D 2025-07-01T04:10:16.701
L User-Based\sPrivilege\sSeparation
N text/x-markdown
P d80ccb57e2f6ab41ad1361161d2d00afc4a9f13277b89ede50994b46949a028e
U tangent
W 11441
## Motivation
There is an ancient practice in the Unix world where each service gets its own “user.” The practice is so old that when it was a new idea, these “system users” got intermixed with the real human kind, and you’d end up with different system user IDs on each box, depending on the order the users were created. Eventually, OSes began reserving some number of the low-numbered IDs(^Commonly either 500 or 999, the stock behavior for macOS and mainstream Linux distros.) for themselves, starting the real human users past that limit.
Podman obsoletes all of this.
Do not combine the two.
Why? Read on.
## User Namespaces
“Linux container” is a wrapper term for a bunch of disconnected technologies which tools like Podman combine into a useful whole. It is useful to think of this assortment of underlying features as if there had been a concerted effort to add containerization to the Linux kernel, but the fact is that the pieces were added separately over a span of years, in some cases for purposes quite separate from what we now think of as containerization.
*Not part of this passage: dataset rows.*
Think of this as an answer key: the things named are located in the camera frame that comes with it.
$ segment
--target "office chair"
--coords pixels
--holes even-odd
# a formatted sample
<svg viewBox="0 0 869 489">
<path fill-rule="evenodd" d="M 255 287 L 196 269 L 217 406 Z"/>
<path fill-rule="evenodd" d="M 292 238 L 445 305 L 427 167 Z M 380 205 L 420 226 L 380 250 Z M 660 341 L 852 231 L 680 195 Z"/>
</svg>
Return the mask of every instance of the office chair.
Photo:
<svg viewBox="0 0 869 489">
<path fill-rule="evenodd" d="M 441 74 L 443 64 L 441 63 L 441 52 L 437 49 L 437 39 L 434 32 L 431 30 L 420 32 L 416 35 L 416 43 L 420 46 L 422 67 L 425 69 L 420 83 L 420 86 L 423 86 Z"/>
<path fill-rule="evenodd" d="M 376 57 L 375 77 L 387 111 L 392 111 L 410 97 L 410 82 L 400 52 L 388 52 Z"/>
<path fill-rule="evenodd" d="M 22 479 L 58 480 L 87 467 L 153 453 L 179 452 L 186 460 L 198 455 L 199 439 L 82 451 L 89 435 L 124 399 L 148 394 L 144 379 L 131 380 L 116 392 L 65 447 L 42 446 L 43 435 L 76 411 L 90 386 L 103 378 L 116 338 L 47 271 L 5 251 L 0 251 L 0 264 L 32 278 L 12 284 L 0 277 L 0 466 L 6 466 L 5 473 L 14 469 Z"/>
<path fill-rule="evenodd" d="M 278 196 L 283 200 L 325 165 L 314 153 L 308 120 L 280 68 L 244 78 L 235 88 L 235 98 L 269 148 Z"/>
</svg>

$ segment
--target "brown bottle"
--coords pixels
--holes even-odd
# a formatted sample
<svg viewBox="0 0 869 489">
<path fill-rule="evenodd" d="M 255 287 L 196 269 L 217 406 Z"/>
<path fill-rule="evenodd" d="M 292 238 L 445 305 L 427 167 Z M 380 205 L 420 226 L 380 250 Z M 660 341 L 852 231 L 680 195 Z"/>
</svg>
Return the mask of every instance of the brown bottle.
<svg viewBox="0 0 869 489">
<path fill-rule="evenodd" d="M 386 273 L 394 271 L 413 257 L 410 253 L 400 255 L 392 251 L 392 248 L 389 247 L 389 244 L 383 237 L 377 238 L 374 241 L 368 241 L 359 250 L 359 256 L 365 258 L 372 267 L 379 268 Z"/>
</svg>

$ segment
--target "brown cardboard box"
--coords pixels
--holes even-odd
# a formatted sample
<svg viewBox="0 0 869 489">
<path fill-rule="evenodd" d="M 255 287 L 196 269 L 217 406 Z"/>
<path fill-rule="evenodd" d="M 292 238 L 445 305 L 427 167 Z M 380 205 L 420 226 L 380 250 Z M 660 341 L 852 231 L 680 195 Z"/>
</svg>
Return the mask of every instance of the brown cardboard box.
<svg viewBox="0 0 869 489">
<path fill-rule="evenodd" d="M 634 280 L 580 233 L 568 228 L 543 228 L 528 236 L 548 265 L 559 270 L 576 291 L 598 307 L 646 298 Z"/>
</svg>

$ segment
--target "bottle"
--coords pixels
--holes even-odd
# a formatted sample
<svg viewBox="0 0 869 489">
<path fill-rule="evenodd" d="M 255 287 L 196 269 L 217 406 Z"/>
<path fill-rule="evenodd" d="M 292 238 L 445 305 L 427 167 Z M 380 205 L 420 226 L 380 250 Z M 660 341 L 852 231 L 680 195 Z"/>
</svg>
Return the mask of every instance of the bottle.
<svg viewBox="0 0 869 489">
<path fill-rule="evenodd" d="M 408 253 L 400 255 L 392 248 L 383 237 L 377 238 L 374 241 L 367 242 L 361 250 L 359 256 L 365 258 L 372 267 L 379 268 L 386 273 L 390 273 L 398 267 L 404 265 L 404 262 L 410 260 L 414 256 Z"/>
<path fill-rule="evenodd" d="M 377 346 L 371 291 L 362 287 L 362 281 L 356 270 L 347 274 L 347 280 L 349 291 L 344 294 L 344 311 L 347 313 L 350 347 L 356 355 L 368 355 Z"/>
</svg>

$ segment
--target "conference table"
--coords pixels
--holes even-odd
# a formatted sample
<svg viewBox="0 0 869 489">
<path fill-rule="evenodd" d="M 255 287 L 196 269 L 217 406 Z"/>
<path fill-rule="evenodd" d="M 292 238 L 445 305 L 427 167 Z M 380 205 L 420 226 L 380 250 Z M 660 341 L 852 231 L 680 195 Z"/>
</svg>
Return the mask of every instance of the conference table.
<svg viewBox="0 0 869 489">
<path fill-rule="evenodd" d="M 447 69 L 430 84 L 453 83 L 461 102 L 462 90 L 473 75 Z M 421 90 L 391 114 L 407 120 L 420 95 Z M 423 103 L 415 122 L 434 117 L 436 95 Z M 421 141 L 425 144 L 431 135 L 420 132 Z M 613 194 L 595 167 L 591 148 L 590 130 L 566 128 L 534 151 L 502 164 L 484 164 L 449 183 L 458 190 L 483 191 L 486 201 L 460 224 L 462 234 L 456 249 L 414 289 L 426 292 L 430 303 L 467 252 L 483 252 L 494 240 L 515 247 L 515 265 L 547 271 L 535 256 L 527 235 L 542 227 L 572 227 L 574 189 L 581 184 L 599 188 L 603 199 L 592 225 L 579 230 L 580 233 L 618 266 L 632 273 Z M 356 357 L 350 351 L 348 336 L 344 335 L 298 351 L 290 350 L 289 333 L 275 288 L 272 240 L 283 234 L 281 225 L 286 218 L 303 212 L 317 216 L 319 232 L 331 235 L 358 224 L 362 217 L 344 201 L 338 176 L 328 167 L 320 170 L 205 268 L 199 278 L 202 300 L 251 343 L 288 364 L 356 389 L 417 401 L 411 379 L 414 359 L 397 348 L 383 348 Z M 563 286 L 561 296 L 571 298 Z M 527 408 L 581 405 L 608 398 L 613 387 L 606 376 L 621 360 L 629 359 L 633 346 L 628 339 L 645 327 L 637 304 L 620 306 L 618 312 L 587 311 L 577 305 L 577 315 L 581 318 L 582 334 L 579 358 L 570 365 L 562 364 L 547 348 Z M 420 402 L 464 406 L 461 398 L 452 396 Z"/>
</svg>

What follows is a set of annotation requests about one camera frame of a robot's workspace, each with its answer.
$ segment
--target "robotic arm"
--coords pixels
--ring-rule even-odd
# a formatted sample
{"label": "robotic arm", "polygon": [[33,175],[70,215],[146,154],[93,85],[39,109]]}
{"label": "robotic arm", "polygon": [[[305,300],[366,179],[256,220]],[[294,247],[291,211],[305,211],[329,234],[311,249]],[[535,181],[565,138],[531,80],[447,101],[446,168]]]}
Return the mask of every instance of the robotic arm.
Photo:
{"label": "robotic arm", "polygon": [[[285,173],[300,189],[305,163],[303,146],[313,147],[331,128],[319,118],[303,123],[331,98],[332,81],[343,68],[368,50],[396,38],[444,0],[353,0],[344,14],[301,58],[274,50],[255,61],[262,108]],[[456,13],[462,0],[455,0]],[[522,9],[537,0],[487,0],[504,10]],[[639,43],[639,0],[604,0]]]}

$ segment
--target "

I bring this up because it can be important to understand the elements, as in this specific case, where Linux’s [namespaces] feature functionally obsoletes the old “system users” practice. In brief, user namespaces — [userns] for short — provide the same benefit: isolating privilege based on user ID.
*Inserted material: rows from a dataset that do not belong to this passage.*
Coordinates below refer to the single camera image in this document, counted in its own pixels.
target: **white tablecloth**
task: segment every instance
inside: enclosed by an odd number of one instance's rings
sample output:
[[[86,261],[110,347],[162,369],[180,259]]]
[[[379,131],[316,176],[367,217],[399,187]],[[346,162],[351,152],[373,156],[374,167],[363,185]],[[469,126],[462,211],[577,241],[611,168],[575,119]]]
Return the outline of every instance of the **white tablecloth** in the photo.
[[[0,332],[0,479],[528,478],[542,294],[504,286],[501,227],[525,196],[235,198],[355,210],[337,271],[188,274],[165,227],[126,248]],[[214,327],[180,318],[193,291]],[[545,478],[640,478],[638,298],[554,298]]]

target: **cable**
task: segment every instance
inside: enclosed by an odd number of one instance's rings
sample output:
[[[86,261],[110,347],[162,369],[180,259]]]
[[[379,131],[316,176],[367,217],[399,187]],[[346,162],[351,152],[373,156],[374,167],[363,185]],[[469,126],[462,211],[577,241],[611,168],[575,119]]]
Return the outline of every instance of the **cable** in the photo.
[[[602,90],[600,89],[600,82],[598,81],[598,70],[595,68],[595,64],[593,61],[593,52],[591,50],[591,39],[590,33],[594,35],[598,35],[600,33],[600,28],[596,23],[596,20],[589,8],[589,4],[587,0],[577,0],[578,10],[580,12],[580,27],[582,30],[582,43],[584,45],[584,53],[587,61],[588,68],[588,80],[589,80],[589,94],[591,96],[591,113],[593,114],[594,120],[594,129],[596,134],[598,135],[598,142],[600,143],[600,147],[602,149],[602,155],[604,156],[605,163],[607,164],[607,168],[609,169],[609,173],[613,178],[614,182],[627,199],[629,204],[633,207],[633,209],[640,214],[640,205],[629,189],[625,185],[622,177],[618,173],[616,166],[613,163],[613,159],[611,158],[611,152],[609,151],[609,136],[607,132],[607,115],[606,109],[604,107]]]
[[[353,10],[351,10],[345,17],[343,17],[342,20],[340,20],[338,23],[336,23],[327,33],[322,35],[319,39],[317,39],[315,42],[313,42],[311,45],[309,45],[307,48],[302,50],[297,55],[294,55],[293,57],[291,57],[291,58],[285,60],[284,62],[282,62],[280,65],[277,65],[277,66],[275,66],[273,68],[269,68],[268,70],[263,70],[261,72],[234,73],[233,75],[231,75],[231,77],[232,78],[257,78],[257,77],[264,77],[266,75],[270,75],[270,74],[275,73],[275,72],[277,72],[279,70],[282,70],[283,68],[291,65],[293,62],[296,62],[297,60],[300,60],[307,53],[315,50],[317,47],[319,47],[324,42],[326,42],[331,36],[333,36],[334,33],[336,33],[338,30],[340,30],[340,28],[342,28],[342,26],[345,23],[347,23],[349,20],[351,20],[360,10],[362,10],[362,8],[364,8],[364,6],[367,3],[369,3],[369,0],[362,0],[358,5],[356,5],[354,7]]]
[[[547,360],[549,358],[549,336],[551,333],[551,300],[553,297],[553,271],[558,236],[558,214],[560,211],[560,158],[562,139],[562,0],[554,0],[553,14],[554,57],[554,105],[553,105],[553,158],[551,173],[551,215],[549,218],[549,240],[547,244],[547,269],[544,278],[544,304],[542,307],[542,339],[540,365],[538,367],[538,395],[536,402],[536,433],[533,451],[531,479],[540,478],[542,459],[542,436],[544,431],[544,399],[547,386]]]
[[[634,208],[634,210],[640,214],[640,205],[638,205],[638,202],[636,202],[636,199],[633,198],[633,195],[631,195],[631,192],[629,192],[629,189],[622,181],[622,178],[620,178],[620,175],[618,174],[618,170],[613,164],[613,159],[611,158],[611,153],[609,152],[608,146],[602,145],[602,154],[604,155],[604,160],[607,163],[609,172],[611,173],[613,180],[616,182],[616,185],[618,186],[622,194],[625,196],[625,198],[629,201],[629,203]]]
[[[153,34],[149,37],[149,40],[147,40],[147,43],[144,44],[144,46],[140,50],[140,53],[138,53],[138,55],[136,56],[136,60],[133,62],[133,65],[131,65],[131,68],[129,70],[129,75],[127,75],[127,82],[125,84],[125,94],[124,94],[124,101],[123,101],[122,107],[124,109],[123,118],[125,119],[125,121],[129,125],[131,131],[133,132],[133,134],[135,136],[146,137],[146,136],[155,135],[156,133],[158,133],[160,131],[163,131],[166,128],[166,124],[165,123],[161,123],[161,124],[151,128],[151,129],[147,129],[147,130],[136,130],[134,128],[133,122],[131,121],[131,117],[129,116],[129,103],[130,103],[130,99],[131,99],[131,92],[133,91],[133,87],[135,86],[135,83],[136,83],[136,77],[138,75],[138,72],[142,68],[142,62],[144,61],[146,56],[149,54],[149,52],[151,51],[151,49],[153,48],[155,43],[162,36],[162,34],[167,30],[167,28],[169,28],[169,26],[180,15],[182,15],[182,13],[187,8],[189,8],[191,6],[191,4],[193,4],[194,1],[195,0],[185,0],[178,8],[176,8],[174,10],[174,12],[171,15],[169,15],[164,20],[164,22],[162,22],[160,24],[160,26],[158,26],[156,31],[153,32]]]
[namespaces]: https://www.man7.org/linux/man-pages/man7/namespaces.7.html
[userns]: https://man7.org/linux/man-pages/man7/user_namespaces.7.html
## Default Behavior
Consider this:
``` shell
$ id=$(podman run --rm -d alpine sleep 60)
$ podman top $id user huser
USER HUSER
root 501
```
The first command merely starts a dummy container for us to examine, which will disappear a minute after we started it.
The second then tells Podman to report the user IDs involved, which shows this rootless container running under my host-side user ID(^UID 501 the first regular user ID under macOS, showing the split between system users and human users discussed at the top of this article.) even as it appears to be running as `root` inside.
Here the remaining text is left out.